Why the finance-first ERP approach
It is also why it’s critical for organisations to take an intelligent, finance-first approach to ERP. This approach is far more likely to support the business as it deals with an operating environment that’s both fast and furious. To achieve this, the business needs to look at ERP and its implementation through several different lenses, the first being transparency.
A well-established ERP platform provides the organisation with essential insights into operations, processes, spend and systems. This in turn allows the business to make incremental and intelligent changes that will fundamentally improve and streamline these processes and systems. It will ensure that the organisation has the foresight it needs to unlock the second lens – agility.
Your ERP should add value
With a finance-first approach to ERP, companies aren’t hindered by the logistical chains that can often impact on their growth. These can be anything from fractured decision making across the decision-maker chain, to poor visibility that limits budget, spend and prioritisation. If there’s line of sight then there’s more likely to be cohesion, and if there’s cohesion, it’s more likely that companies will be able to take a modern, incremental, and stable approach to ERP implementation.

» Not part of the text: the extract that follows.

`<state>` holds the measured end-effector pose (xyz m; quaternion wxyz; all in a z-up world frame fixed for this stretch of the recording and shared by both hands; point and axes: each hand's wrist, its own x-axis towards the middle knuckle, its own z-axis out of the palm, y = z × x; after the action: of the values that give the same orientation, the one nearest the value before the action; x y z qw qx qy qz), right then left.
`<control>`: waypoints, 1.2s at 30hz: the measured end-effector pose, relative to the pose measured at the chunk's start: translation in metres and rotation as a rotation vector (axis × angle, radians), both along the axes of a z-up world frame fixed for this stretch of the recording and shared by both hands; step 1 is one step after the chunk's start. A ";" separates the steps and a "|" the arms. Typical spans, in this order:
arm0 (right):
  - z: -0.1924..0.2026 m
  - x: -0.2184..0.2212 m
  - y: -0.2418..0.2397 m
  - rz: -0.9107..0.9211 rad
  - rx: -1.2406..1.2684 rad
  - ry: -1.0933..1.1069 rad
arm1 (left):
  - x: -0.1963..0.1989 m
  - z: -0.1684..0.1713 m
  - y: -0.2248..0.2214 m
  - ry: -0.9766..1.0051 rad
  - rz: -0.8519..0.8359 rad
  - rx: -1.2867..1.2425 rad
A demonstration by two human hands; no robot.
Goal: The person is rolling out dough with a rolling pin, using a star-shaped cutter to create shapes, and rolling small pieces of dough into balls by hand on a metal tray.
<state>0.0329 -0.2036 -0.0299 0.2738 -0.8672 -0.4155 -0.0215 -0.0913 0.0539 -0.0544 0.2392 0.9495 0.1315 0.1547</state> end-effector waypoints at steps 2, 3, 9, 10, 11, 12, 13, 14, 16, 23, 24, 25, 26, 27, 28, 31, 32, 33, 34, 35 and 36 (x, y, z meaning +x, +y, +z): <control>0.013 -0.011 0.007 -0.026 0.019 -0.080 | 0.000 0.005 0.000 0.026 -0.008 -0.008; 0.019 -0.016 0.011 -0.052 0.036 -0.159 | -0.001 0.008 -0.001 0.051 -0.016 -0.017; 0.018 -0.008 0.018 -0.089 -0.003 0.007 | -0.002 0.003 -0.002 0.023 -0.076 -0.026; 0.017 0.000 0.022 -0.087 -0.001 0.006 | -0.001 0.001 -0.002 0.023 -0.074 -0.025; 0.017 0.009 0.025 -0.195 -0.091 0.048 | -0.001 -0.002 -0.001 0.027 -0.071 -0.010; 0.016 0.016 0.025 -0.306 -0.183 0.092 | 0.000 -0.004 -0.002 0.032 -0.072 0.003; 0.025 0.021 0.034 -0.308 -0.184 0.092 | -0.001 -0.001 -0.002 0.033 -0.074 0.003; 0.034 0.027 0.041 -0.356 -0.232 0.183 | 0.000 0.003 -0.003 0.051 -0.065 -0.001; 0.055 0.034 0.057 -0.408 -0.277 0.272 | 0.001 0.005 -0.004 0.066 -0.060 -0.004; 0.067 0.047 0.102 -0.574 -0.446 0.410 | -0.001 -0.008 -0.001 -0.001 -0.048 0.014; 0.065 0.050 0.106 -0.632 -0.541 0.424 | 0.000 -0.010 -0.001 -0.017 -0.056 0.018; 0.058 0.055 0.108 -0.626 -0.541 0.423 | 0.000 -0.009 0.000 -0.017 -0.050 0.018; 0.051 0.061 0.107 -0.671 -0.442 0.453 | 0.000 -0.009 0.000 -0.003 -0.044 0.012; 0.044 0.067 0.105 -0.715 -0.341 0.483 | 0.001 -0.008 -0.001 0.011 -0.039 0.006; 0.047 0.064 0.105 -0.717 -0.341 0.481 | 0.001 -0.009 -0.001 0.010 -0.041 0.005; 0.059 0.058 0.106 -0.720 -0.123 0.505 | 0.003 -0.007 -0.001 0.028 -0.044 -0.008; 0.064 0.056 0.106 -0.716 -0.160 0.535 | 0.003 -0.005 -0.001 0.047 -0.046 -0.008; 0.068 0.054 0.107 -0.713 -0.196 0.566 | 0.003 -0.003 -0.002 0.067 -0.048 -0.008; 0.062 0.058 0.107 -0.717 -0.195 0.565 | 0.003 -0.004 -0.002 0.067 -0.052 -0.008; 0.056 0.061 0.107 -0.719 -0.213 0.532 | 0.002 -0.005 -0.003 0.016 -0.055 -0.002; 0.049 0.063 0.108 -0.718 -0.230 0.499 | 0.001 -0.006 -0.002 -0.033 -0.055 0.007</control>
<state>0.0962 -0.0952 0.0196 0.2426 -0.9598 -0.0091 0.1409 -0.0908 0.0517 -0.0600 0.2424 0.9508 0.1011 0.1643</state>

This is key – ERP is traditionally perceived as a – as Gartner puts it – monolithic implementation. Many companies see it as rarely justifiable in terms of expense and time. Being able to realise its full potential without having to climb on the treadmill, means companies gain the value without losing market traction.
ERP and finance unity
When ERP and finance form a holistic ecosystem, each enabling the other, then organisations can potentially transform how finance operates. This will also enable the business to leverage the insights it offers to transform it. As Deloitte points out in the Wall Street Journal, ERP-enabled finance unlocks a huge benefit. It allows for teams to engage with many stakeholders across different areas of the business to better serve the business as a whole.
Fortunately, the industry has been paying attention. ERP solutions and platforms such as the Microsoft Dynamics 365 Financial System (D365FO) have been designed to fit specifically within this niche. It is an offering that provides companies with the ability to improve operations one step at a time. As they say, the best way to eat the elephant is one bite at a time. This level of intelligent implementation allows for organisations to take the ERP bites they need without having to swallow the entire beast whole, at once.
The results of a finance-first ERP approach
By taking a finance first approach to ERP implementation, organisations can then comprehensively:
- Refine their finance functions
- Provide relevant insights and visibility to stakeholders
- Track insights that can fundamentally shift business decision making,
- And improve bottom line transparency.
They can do all this from the outset while ensuring that nobody will get left behind.